The underwater glider ‘Challenger’ has completed its journey from Fremantle, Western Australia, to Galle, Sri Lanka. It departed Australia on 5 November and has now been recovered in Sri Lanka.
The glider spent 330 days at sea which is a record for Rutgers University glider missions. It covered a distance of 7,570 km, setting a new world record for an underwater glider flight. This beats Rutgers University's own record of 7,420 km set by another glider, RU27, in 2009. In addition to this, even after 330 days at sea there was virtually no biofouling of the glider, it looked the same as the day it was deployed – give or take a couple of random barnacles.
This journey completes Leg 1 of the Indian Ocean Circumnavigation led by Rutgers University with support from the University of Western Australia at sea and the Universidad de Las Palmas de Gran Canaria on shore.
Challenger was welcomed at a special ceremony in Colombo, Sri Lanka, on October 2, 2017. In attendance to welcome the glider and read its cargo of letters of support for its journey, were Dave Aragon, Travis Miles and Scott Glenn (Rutgers University), Michael Cragun (US Embassy Representative), Hon Eran Wickremaratne (Sri Lankan State Minister for Finance), Hon Bryce Hutcheson (Australian High Commissioner) and IMOS Ocean glider facility leader, Chari Pattiaratchi (University of Western Australia).

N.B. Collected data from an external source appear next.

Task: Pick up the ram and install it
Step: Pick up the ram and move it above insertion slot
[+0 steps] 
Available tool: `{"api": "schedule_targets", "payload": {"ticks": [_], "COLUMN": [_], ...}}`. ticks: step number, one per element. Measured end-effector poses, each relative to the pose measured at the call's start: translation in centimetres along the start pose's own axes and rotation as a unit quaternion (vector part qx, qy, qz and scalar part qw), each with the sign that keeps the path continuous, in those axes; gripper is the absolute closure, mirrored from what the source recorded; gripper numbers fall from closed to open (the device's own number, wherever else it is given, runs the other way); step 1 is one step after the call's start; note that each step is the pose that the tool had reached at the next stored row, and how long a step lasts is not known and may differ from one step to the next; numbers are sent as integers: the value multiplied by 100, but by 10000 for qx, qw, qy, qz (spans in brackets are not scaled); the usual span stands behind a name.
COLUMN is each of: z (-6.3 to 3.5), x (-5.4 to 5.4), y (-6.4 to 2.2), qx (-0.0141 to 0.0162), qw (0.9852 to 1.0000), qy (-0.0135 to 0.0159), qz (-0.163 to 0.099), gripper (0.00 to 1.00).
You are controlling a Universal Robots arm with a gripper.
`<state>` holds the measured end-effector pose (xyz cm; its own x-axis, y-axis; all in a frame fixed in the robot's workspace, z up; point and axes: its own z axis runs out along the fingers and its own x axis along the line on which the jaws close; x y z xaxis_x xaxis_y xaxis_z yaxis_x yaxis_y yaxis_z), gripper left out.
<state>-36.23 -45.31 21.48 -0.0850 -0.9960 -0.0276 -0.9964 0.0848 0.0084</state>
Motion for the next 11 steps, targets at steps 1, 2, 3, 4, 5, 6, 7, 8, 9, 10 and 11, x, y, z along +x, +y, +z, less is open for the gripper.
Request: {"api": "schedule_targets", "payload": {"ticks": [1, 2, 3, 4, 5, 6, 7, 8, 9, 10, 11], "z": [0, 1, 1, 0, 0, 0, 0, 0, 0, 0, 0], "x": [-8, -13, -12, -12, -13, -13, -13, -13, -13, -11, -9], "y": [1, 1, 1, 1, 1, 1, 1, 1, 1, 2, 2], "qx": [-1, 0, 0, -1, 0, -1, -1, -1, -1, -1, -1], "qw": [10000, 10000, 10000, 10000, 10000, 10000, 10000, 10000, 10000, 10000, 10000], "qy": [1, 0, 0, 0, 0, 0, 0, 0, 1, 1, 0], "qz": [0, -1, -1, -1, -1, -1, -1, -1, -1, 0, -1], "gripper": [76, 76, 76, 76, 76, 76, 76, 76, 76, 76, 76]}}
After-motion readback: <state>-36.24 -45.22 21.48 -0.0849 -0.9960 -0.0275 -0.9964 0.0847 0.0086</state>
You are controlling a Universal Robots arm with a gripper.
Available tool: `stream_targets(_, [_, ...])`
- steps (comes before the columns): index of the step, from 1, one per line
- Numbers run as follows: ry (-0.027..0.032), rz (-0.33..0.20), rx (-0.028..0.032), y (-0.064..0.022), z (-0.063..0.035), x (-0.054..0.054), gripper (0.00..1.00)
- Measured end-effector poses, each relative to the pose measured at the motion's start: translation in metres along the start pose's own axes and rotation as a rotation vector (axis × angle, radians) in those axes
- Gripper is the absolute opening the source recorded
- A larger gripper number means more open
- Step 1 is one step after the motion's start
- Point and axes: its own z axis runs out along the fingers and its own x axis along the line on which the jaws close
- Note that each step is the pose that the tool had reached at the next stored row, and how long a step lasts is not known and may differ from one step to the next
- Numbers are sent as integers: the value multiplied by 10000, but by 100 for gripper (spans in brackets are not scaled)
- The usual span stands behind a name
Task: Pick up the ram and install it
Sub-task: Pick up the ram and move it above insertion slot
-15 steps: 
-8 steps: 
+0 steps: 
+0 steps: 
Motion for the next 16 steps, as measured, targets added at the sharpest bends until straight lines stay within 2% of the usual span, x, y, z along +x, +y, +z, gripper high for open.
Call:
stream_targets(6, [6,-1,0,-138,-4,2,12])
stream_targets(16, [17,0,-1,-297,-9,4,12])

This month, Challenger will be redeployed on Leg 2 of the mission, a 7,000 km flight from Sri Lanka back to South Africa, where the team will test new battery packs and the ability of a thruster to help navigate the strong currents of the Agulhas system. The mission is a component of the International Indian Ocean Expedition-2 (IIOE-2).
One year from now, the team hopes to again deploy Challenger on the most ambitions mission to date, a 8,400 km flight from South Africa back to Perth, Australia, during which models of the Antarctic Circumpolar Current will be tested in preparation for even grander missions in the future.
Underwater gliders, like their airborne namesakes, are not propelled by an engine. Movement through the water is achieved through changes in buoyancy. By alternately reducing and expanding their volume, gliders can descend and ascend through the ocean using very little energy. In addition to controlling ascent and descent, rudders on the glider enable its direction to be changed. The glider can descend to 1,000 metres and then rise to the surface to transmit the data obtained. Challenger is piloted by remote control via satellite from Rutgers University and UWA.
The data gathered by Challenger will enable scientists to see how conditions in the Indian Ocean have changed over time. Temperature and salinity at specific depths and locations recorded by Challenger will be compared with measurements taken up to 40 years ago. These comparisons will help scientists to predict ocean conditions and their impact on climate.
As Challenger makes its way across the ocean, its position can be tracked via the IMOS Ocean gliders Facility website or via the Rutgers University site. Tracks are also available through the IMOS Ocean Current website. Measurements of temperature and salinity, made by Challenger at depths up to 1,000 metres, are available in near real time.